Member of the New York State Assembly
- In office January 1, 1979 – December 31, 1986
- Preceded by: Thomas J. McInerney
- Succeeded by: Terence M. Zaleski
- Constituency: 83rd district (1979-1982) 87th district (1983-1986)

Personal details
- Born: May 21, 1953 (age 73) Yonkers, New York, U.S.
- Party: Republican
- Spouse: Linda Spano
- Children: 2
- Relatives: Mike Spano (brother) Leonard Spano (father)
- Alma mater: Iona College
- Profession: Politician, commercial real estate agent, lobbyist
- Website: Official website

= Nicholas A. Spano =

American politician (born 1953)

Nicholas A. Spano (born May 21, 1953) is a lobbyist and Republican politician from New York. He served in the New York State Assembly and New York Senate.

==Biography==
Spano's paternal grandfather, also named Nicholas, emigrated with two brothers from the Italian province of Bari to the United States in 1918. Spano's father Leonard ran for public office in 1967, employing his son Nicholas in door-to-door campaigning.
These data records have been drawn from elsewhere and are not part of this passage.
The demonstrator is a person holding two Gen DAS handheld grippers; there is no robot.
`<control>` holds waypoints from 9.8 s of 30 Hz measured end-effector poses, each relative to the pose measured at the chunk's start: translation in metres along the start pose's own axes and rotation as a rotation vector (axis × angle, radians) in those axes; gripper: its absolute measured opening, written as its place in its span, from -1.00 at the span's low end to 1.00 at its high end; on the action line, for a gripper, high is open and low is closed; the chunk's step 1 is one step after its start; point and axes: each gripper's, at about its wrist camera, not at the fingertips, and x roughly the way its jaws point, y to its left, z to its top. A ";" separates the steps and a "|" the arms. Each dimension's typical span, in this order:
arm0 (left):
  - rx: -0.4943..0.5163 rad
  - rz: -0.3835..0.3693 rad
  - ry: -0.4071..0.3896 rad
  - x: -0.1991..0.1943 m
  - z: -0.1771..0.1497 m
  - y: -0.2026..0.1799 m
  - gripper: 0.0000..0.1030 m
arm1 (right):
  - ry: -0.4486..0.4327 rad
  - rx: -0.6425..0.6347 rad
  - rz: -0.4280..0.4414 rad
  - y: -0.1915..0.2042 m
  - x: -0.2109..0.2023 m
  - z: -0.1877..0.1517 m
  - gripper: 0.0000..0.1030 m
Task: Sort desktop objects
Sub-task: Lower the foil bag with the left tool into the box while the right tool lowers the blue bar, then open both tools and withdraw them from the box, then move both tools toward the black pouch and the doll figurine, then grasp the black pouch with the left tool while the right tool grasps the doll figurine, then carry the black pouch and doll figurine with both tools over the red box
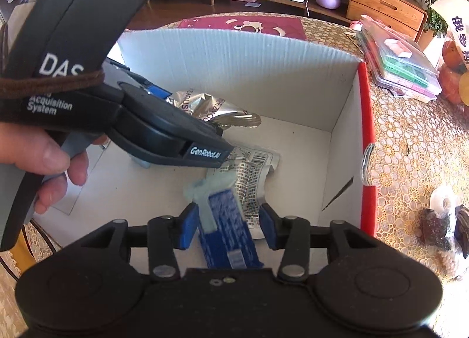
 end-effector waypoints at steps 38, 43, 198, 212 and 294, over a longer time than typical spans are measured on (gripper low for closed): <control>-0.012 0.008 -0.201 -0.122 -0.028 -0.042 0.10 | -0.295 0.063 -0.030 -0.042 -0.128 -0.061 0.00; -0.010 0.003 -0.222 -0.136 -0.035 -0.054 0.10 | -0.343 0.099 -0.054 -0.058 -0.147 -0.077 0.00; -0.055 -0.222 -0.228 -0.012 0.022 -0.254 -0.31 | -0.285 0.421 -0.344 -0.343 -0.069 -0.145 -0.32; -0.028 -0.245 -0.244 -0.049 0.009 -0.252 -0.31 | -0.315 0.404 -0.317 -0.312 -0.103 -0.163 -0.33; -0.279 -0.042 -0.368 -0.192 -0.119 -0.001 -0.31 | -0.440 0.024 -0.054 0.008 -0.159 -0.069 -0.32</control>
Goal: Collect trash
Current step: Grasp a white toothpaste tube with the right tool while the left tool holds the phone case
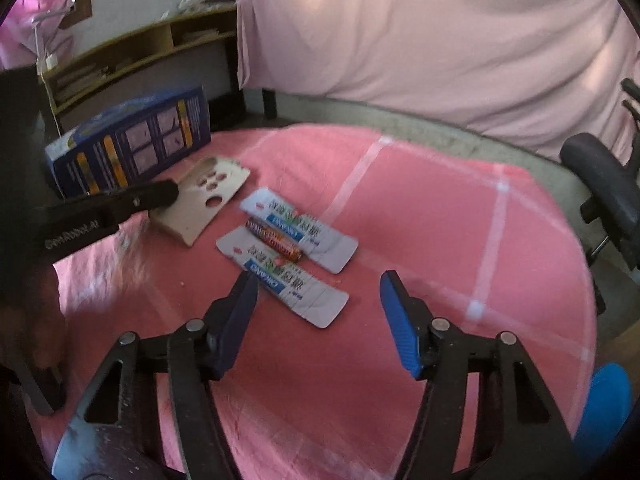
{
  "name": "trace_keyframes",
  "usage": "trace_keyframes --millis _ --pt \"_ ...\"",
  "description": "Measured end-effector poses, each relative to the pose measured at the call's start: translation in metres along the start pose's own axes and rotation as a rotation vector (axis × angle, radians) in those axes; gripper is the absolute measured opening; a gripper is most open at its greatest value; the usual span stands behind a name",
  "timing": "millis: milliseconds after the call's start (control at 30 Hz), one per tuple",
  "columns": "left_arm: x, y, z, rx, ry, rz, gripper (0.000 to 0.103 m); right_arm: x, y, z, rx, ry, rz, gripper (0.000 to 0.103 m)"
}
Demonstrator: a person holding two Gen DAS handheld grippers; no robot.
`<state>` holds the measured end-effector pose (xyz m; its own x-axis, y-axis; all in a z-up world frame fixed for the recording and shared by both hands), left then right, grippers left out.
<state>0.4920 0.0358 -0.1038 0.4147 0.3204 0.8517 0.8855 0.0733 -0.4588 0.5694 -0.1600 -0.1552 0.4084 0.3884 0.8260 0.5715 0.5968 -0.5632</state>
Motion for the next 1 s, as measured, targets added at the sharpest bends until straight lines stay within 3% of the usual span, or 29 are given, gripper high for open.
trace_keyframes --millis 67,267,567,600,633,1000 --pt "-0.001 -0.001 -0.001 -0.003 0.005 0.001 0.001 0.000 0.000 -0.001 0.012 0.011 0.001 0.085" --pt "0.001 0.000 -0.004 -0.007 0.009 -0.008 0.001 -0.003 -0.006 0.009 0.057 -0.020 0.006 0.047" --pt "0.002 -0.021 -0.010 -0.004 0.034 -0.061 0.001 -0.007 -0.020 0.017 0.048 -0.026 -0.028 0.041" --pt "0.003 -0.024 -0.010 -0.002 0.035 -0.075 0.001 -0.007 -0.024 0.018 0.040 -0.028 -0.040 0.038" --pt "0.005 -0.028 -0.011 -0.001 0.040 -0.088 0.001 -0.006 -0.029 0.018 0.037 -0.027 -0.057 0.024" --pt "0.008 -0.049 -0.024 0.011 0.071 -0.136 0.001 -0.006 -0.055 0.021 0.011 -0.024 -0.144 0.024"
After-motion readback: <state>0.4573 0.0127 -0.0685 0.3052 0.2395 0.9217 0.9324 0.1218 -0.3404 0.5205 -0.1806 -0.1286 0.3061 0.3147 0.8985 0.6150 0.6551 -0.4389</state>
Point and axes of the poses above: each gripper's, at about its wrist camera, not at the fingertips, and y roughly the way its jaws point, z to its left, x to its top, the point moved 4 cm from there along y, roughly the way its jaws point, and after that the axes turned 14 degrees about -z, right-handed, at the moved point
After losing in 1967, Leonard became a county legislator in 1971, an office he held until 1993 when he was elected to the job of Westchester county clerk.

Nicholas Spano grew up in Yonkers as the oldest of 16 children of Leonard and Josephine Spano; He is a graduate of St. Peter's Elementary School in Yonkers and Iona College in New Rochelle, New York. He and his wife Linda reside in Yonkers. Spano has two children, Lenny and Christina.

Spano entered politics as a Republican. He was a member of the New York State Assembly from 1979 to 1986, sitting in the 183rd, 184th, 185th and 186th New York State Legislatures.

He was a member of the New York State Senate from 1987 to 2006, sitting in the 187th, 188th, 189th, 190th, 191st, 192nd, 193rd, 194th, 195th and 196th New York State Legislatures.

He represented Yonkers and surrounding areas in the Legislature. During his state senate career he served on the Rules, Transportation, Finance, Education, Health, and Racing, Gaming, and Wagering committees, chaired the Senate Investigations Committee, as was the Senior Assistant Majority Leader.

In 2004, Spano won re-election by only 18 votes after facing a serious challenge by Westchester County Legislator Andrea Stewart-Cousins. Neither Nick Spano nor his opponent from the Democratic Party Andrea Stewart-Cousins received an endorsement from The Working Families Party. As a favor, Spano made a promise to the working class and the labor activists of New York that he would support raising taxes progressively and support raising the New York State minimum wage.

During his run for re-election in 2006, Stewart-Cousins ran against him again, this time with the support of Democrats Bill Clinton, Hillary Clinton, Eliot Spitzer, David Paterson and Andrew Cuomo. Spano lost the rematch; he conceded defeat on November 16, 2006.

Spano subsequently become involved in commercial real estate as well as lobbying state and local governments in New York through Empire Strategic Planning, a firm he established after his defeat.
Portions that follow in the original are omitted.